You can select which type of cell a cell should be by:
1. selecting a cell by clicking onto/into it
2. using the drop drop down menu at the top of the notebook

## Python uses libraries

Most programming languages come with a standard set of features and functions. People can add onto to the standard library of functions using libraries or modules. Some common libraries for working with data are:
* `numpy`
* `pandas`
* `matplotlib`
* `plotly`

These allow for statistical analysis, visualization, and more.

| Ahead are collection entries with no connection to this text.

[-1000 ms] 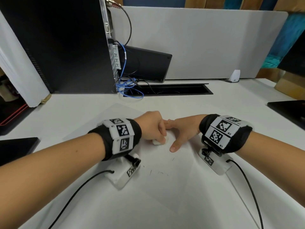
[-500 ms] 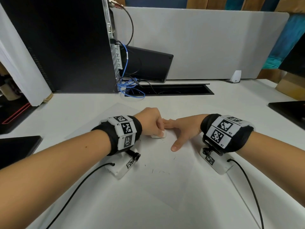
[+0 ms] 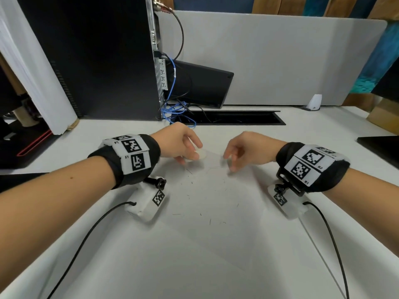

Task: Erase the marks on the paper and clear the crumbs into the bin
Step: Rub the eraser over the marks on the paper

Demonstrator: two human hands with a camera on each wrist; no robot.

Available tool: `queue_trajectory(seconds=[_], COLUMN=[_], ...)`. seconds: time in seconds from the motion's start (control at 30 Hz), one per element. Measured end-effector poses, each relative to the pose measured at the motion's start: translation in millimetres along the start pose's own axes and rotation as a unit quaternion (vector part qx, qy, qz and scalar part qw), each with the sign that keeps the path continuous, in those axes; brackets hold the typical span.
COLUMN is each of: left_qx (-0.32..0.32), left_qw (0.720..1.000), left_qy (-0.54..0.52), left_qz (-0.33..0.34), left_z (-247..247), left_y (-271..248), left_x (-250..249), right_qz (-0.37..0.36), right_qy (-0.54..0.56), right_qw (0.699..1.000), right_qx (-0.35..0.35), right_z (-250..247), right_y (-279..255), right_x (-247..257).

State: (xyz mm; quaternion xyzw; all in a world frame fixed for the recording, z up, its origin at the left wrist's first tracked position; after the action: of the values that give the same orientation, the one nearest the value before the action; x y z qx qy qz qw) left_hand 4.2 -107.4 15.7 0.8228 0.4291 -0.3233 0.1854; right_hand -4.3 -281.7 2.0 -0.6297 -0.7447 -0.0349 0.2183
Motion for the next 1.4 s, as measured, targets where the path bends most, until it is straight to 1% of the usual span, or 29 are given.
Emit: queue_trajectory(seconds=[0.03,0.1,0.17,0.2,0.27,0.33,0.37,0.43,0.47,0.53,0.6,0.63,0.7,0.77,0.83,0.87,0.97,1.03,1.13,1.17,1.27,1.3,1.4], left_qx=[-0.003,-0.003,0.001,0.001,-0.009,-0.023,-0.028,-0.018,0.003,0.086,0.178,0.206,0.230,0.247,0.251,0.245,0.220,0.217,0.228,0.235,0.244,0.246,0.248], left_qw=[1.000,1.000,0.999,1.000,1.000,1.000,0.999,0.999,1.000,0.993,0.968,0.957,0.941,0.924,0.913,0.913,0.930,0.938,0.937,0.933,0.925,0.924,0.921], left_qy=[-0.010,-0.030,-0.033,-0.028,-0.015,-0.019,-0.028,-0.031,-0.016,0.071,0.175,0.203,0.244,0.288,0.318,0.323,0.292,0.266,0.261,0.269,0.284,0.288,0.295], left_qz=[-0.002,-0.007,-0.006,-0.005,0.001,0.004,0.002,-0.014,-0.022,-0.035,-0.035,-0.030,-0.032,-0.038,-0.044,-0.042,-0.040,-0.042,-0.047,-0.049,-0.054,-0.054,-0.055], left_z=[-2.1,-6.1,-9.0,-10.1,-10.8,-8.1,-5.8,0.5,4.9,15.4,26.8,31.5,37.5,43.0,47.5,49.1,53.6,56.7,58.8,58.8,58.1,58.1,57.7], left_y=[0.2,1.1,2.2,3.0,6.1,9.8,11.6,13.9,14.1,13.3,10.0,8.3,4.1,-1.5,-6.4,-7.7,-5.9,-3.6,-2.0,-2.1,-1.6,-1.2,-1.2], left_x=[0.1,-0.3,-2.4,-3.5,-5.0,-4.3,-2.4,3.4,6.9,14.4,21.0,22.8,23.3,21.0,17.3,14.7,11.3,11.8,14.3,15.7,17.1,16.3,13.9], right_qz=[-0.002,-0.003,-0.007,-0.016,-0.001,-0.005,-0.006,0.004,0.013,0.036,0.052,0.059,0.060,0.058,0.055,0.054,0.056,0.049,0.025,0.022,0.027,0.022,-0.005], right_qy=[0.027,0.045,0.061,0.082,0.166,0.206,0.202,0.151,0.114,0.043,-0.014,-0.025,-0.029,-0.012,0.008,0.015,0.032,0.053,0.089,0.086,0.051,0.051,0.085], right_qw=[1.000,0.998,0.997,0.996,0.986,0.978,0.979,0.988,0.993,0.998,0.999,0.998,0.998,0.998,0.998,0.998,0.998,0.997,0.990,0.990,0.998,0.998,0.993], right_qx=[-0.016,-0.043,-0.047,-0.040,0.002,0.022,0.018,-0.011,-0.024,-0.023,-0.004,0.006,0.018,0.024,0.025,0.021,0.005,0.031,0.107,0.105,0.010,0.008,0.078], right_z=[-5.1,-11.8,-14.2,-12.3,-5.1,2.8,6.1,8.1,8.1,8.5,10.7,11.1,11.3,11.4,12.6,13.1,12.3,15.7,26.0,27.2,20.3,20.8,31.8], right_y=[-2.6,-4.8,-5.5,-4.7,-3.7,-2.7,-1.7,2.0,4.1,5.7,4.0,2.4,0.1,-0.2,1.6,3.7,8.4,7.8,3.6,4.5,11.0,10.6,5.1], right_x=[3.3,9.1,14.3,17.0,21.3,26.7,28.3,25.6,21.5,13.7,7.9,5.9,4.2,3.1,2.1,1.0,1.5,4.1,8.6,9.5,9.5,11.2,15.6])
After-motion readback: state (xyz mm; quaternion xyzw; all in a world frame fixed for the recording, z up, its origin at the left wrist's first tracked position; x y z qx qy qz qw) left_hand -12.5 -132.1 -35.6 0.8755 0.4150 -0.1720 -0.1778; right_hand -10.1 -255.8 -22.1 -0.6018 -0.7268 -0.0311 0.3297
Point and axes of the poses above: each hand's wrist, its own y-axis towards the middle knuckle, its own z-axis out of the palm, x = y × z, the point moved 5 cm from there along y, towards the middle knuckle, and after that the axes turned 12 degrees about z, right-handed, at the moved point
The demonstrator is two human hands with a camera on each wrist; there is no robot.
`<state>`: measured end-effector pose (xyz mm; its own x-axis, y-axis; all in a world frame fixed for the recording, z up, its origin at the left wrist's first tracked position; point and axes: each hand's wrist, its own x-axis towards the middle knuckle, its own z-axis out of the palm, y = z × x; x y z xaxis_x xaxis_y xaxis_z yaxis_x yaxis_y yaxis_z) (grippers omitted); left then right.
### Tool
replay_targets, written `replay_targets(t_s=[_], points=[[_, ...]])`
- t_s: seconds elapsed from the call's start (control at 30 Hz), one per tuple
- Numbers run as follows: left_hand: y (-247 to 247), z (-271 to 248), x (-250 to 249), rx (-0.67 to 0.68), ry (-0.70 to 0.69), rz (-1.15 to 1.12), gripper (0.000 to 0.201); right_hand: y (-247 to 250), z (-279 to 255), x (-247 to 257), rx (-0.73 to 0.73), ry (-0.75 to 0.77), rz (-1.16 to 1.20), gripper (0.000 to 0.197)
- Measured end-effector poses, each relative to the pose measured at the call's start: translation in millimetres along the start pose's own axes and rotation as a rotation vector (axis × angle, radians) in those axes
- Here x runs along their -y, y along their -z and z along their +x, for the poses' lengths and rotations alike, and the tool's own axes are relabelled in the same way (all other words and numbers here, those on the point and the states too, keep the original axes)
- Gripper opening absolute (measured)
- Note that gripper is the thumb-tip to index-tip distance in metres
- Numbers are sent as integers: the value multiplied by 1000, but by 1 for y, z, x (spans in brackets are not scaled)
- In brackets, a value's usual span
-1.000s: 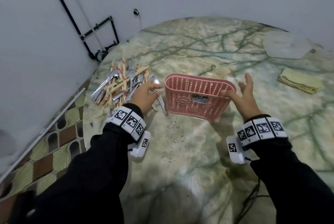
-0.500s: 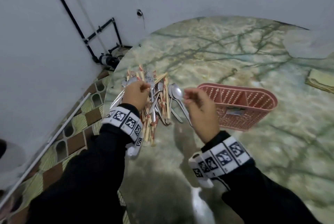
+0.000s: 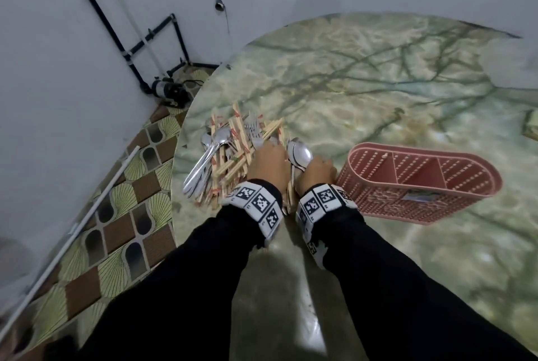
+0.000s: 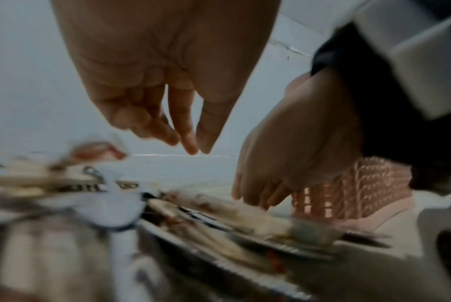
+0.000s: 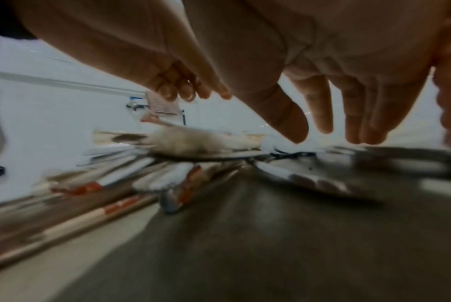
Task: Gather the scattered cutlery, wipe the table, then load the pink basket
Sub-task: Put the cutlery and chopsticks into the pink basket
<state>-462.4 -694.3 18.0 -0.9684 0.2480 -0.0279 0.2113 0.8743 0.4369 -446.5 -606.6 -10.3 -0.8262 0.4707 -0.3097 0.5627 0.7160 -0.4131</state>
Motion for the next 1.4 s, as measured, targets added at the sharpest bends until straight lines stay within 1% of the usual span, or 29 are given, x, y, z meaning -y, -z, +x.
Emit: replay_targets(t_s=[0.07, 0.13, 0.2, 0.27, 0.33, 0.4, 0.5, 0.57, 0.6, 0.67, 0.73, 0.8, 0.9, 1.0, 1.07, 1.13, 1.2, 1.23, 1.27, 1.33, 1.4], points=[[-6, -3, -8, 132, 61, -87, 20, 1, 2, -1, 53, -12, -17, 32], [-12, -5, -9, 206, 122, -101, 23, 2, -1, 0, 55, 3, -46, 26], [-17, -7, -6, 215, 148, -105, 24, 1, -5, 0, 48, 48, -61, 24], [-19, -9, -2, 204, 172, -130, 22, 2, -8, -1, 76, 82, -21, 29], [-18, -11, 0, 195, 181, -157, 19, 4, -8, -3, 113, 48, 15, 31], [-17, -13, 3, 181, 182, -208, 21, 5, -6, -5, 140, -23, 52, 26], [-21, -16, 8, 183, 221, -374, 32, 6, -7, -7, 140, -115, 245, 14], [-23, -19, 11, 226, 260, -510, 37, 8, -9, -6, 156, -124, 357, 9], [-23, -19, 11, 251, 270, -570, 38, 9, -11, -5, 173, -119, 409, 10], [-20, -21, 10, 288, 287, -647, 37, 13, -15, -5, 198, -102, 547, 20], [-15, -20, 12, 298, 313, -756, 33, 17, -20, -7, 220, -83, 740, 23], [-12, -19, 15, 339, 358, -893, 26, 20, -23, -8, 254, -71, 885, 21], [-6, -20, 16, 370, 350, -1014, 23, 22, -21, -9, 293, -67, 964, 14], [-1, -18, 14, 333, 288, -963, 23, 24, -20, -4, 283, -32, 1010, 16], [3, -14, 12, 334, 270, -965, 20, 25, -20, 1, 273, -1, 1022, 19], [4, -8, 11, 316, 311, -1017, 14, 27, -17, 6, 259, -16, 1052, 21], [2, -3, 11, 232, 378, -1008, 16, 27, -9, 8, 226, -63, 1079, 23], [-1, -2, 11, 170, 394, -953, 19, 26, -4, 9, 194, -93, 1054, 24], [-6, 1, 10, 115, 380, -851, 22, 26, 1, 10, 158, -121, 1007, 26], [-14, 4, 7, 56, 324, -557, 24, 21, 6, 12, 119, -161, 843, 28], [-22, 4, 3, 49, 306, -382, 25, 15, 7, 13, 150, -172, 703, 14]])
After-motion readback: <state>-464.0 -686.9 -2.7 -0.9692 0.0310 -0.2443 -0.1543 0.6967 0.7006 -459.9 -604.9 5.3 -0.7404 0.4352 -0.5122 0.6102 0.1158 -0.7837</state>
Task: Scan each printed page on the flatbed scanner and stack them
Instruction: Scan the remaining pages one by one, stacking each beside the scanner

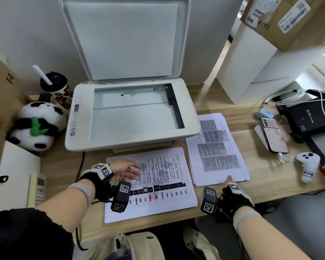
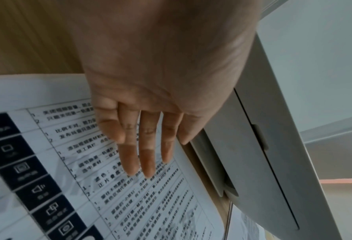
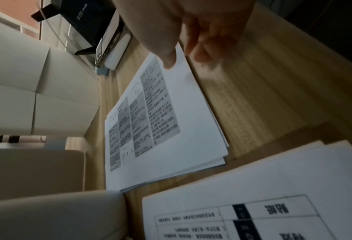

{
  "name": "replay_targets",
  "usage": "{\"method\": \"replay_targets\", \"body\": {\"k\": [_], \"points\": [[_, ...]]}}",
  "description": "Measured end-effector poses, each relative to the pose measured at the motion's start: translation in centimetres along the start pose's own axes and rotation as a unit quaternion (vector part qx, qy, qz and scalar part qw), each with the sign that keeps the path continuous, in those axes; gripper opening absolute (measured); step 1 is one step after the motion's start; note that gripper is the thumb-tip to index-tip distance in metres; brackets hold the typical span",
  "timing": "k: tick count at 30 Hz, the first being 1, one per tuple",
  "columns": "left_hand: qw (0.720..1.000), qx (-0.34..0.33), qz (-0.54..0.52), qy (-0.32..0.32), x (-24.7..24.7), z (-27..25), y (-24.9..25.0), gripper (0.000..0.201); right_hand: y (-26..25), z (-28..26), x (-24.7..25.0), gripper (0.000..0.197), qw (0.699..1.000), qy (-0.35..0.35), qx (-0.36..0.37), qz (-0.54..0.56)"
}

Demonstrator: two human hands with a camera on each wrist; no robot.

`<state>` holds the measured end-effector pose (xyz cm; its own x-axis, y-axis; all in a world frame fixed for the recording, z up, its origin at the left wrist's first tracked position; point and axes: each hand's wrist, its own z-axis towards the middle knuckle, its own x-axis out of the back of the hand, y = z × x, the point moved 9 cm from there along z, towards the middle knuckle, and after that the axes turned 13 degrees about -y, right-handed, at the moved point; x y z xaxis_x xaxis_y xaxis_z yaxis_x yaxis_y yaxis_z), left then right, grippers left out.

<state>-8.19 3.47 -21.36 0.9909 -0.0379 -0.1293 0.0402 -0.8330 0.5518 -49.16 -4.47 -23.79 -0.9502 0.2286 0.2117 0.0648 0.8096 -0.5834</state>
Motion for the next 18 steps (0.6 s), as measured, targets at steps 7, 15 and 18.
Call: {"method": "replay_targets", "body": {"k": [7,15,18], "points": [[0.991,-0.001,-0.044,0.130,3.9,-0.5,-1.0,0.015,-3.2,-1.4,-6.5,0.016,0.987,-0.071,0.104,-0.096],[0.964,0.000,-0.096,0.249,8.2,-1.8,-3.7,0.025,-4.1,-3.4,-15.0,0.021,0.908,-0.214,0.137,-0.334],[0.966,0.016,-0.092,0.242,8.8,-1.5,-5.1,0.032,-3.7,-3.9,-16.1,0.028,0.866,-0.208,0.116,-0.440]]}}
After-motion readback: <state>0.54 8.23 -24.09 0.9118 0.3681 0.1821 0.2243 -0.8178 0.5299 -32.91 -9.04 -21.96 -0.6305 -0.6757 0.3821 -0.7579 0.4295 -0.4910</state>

These libraries are designed for folks in industry and in research to conduct high-level data science work. As such, they are not always the most user friendly for beginners. UC-Berkeley has created a library called `datascience` that attempts to simplify the syntax for writing code, and hides a lot of the technical bits from the user/student. We'll make use of this notebook throughout the week. If you're interested in learning more about how the library works, you can visit the website for the library at [https://www.data8.org/datascience/](https://www.data8.org/datascience/).

The code cell below will load up the neccesary features and functions from the `datascience` library for the code found later on in the notebook to correctly execute. Run the cell by clicking into it, then either pressing the "play" button near the top of the notebook, or, pressing `shift+enter` on your keyboard.

In [None]:
from datascience import *
import numpy as np

%matplotlib inline
import matplotlib.pyplot as plots
plots.style.use('fivethirtyeight')

## Loading the data
To load the data from a `.csv` file into a Table, you can use the `read_table` function as shown below. Run the code below to store the entire dataset into a Table named `helicopter`.

In [None]:
world_data = Table.read_table("data/world_data.csv")

## Investigating the data

You will likely want to learn a bit of summary information regarding your data. There are several commands to help you do this quickly.


### Inspecting the data
You can start by looking at the first 10 rows of the Table just by running a code well with the Table's name.

In [None]:
world_data

This allows you to see the variable names, and the types of data they contain.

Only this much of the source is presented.